Authentication and Custom Headers

You can supply Diffbot with custom headers, or basic authentication credentials, in order to access intranet pages or other sites that require a login.

Basic Authentication

To access pages that require a login/password (using basic access authentication), include the username and password in your url parameter, e.g.: url=http%3A%2F%2FUSERNAME:PASSWORD@www.diffbot.com.

Custom Headers

You can supply the Article API with custom values for the user-agent, referer, or cookie values in the HTTP request. These will be used in place of the Diffbot default values.
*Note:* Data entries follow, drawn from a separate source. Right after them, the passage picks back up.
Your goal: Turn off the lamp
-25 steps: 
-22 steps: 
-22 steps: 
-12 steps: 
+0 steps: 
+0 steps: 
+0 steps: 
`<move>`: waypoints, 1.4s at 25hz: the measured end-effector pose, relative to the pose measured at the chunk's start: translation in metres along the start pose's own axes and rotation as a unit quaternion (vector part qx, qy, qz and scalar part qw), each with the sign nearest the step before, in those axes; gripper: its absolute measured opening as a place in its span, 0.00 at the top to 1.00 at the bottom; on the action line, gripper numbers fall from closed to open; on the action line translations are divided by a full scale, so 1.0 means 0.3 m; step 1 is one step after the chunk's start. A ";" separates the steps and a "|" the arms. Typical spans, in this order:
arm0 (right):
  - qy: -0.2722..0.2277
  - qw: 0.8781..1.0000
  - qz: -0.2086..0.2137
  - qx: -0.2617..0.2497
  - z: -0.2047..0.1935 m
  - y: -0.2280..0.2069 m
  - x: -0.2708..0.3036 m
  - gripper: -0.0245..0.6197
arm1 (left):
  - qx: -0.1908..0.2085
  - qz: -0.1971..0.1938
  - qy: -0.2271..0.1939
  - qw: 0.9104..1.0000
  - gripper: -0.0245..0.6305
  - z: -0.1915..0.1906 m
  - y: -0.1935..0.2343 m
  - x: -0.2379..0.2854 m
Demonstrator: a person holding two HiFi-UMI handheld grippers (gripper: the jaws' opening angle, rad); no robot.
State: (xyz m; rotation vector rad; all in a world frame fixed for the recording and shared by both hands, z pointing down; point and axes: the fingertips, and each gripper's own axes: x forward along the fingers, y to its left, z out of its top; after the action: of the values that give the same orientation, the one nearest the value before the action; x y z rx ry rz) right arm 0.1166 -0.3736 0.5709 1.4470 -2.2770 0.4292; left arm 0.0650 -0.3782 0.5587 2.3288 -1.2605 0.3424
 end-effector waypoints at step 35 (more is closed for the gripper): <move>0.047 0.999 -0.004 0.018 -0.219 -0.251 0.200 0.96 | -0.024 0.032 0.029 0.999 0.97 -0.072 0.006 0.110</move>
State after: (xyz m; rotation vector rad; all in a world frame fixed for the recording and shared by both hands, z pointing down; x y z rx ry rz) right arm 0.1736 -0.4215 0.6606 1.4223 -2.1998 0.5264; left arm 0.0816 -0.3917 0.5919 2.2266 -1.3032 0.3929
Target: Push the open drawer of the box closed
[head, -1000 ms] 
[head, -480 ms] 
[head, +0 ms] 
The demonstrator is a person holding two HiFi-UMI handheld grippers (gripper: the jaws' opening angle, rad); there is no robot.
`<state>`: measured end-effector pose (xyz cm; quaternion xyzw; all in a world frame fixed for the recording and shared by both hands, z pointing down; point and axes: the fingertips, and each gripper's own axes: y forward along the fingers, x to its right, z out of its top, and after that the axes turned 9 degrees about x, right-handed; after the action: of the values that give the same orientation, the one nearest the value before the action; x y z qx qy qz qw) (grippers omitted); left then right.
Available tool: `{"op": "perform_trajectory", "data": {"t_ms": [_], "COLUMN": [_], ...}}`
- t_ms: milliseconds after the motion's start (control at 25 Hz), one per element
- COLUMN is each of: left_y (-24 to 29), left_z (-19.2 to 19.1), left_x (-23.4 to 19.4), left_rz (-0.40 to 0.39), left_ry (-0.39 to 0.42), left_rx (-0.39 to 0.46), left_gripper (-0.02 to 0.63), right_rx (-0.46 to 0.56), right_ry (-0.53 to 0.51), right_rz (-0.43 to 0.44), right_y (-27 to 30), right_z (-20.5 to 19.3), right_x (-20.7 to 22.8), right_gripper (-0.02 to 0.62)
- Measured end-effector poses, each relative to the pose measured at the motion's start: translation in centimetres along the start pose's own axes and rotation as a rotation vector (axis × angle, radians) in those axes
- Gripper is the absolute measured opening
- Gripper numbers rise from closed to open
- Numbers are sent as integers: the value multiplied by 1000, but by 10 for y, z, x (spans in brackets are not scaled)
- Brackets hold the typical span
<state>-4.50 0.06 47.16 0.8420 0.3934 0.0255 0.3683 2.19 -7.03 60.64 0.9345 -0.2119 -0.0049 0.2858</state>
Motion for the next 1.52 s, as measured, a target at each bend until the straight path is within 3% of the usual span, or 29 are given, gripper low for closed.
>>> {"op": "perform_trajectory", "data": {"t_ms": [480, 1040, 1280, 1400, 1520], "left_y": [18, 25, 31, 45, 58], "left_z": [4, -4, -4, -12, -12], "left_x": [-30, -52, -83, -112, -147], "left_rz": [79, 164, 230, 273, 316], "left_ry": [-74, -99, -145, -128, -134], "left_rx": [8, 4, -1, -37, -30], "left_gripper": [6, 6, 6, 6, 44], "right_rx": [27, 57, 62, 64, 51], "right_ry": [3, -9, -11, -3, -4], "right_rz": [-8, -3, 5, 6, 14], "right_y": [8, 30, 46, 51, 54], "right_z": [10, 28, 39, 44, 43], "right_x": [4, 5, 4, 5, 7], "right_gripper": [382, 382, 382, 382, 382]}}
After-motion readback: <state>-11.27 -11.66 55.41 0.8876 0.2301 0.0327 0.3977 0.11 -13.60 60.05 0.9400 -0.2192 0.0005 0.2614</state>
To provide custom headers, pass in the following values in your own headers when calling the Diffbot API:

HeaderDescription
X-Forward-User-AgentWill be used as Diffbot's User-Agent header when making your request.
X-Forward-RefererWill be used as Diffbot's Referer header when making your request.
X-Forward-CookieWill be used as Diffbot's Cookie header when making your request.

Posting Content

If your content is not publicly available (e.g., behind a firewall), you can POST markup directly to the Article API endpoint for analysis:

http://api.diffbot.com/v2/article?token=...&url=...

Please note that the url parameter is still required in the endpoint, and will be used to resolve any relative links contained in the markup.

Provide markup to analyze as your POST body, and specify the Content-Type header as text/html.

The following call submits a sample to the API:

curl
    -H "Content-Type:text/html"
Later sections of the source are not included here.